### WORK REQUEST
Reproduce all lines of the listing below in which the word "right" occurs.
Top of INFORMATION SHOWN
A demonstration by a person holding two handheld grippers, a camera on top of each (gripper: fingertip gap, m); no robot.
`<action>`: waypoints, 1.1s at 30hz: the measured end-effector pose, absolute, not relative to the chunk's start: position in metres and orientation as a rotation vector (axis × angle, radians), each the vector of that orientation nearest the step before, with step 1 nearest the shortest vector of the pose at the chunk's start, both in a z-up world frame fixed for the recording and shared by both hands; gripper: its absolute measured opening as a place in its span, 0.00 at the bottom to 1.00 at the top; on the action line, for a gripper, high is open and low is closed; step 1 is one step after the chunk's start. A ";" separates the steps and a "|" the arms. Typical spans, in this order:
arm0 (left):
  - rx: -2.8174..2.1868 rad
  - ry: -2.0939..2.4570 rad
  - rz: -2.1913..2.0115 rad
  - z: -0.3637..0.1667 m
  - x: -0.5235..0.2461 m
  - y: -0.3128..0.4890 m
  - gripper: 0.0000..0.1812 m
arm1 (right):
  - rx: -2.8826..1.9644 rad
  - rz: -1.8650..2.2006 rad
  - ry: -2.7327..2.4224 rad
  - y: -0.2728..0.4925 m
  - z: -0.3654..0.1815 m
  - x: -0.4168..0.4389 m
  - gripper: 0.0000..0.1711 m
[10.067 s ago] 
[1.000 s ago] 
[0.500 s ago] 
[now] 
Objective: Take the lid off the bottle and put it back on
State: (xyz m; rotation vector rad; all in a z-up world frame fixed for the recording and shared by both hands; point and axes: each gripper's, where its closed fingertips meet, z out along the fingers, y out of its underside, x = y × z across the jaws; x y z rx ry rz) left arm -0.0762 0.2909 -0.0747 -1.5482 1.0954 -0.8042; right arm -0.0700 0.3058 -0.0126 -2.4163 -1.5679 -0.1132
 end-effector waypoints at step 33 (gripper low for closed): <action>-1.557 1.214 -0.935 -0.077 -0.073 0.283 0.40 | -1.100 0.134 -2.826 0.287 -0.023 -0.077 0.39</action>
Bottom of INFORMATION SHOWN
### TASK RESULT
arm1 (right):
State: (xyz m; rotation vector rad; all in a z-up world frame fixed for the recording and shared by both hands; point and axes: each gripper's, where its closed fingertips meet, z out along the fingers, y out of its underside, x = y × z across the jaws; x y z rx ry rz) left arm -0.0762 0.2909 -0.0747 -1.5482 1.0954 -0.8042; right arm -0.0700 0.3058 -0.0126 -2.4163 -1.5679 -0.1132

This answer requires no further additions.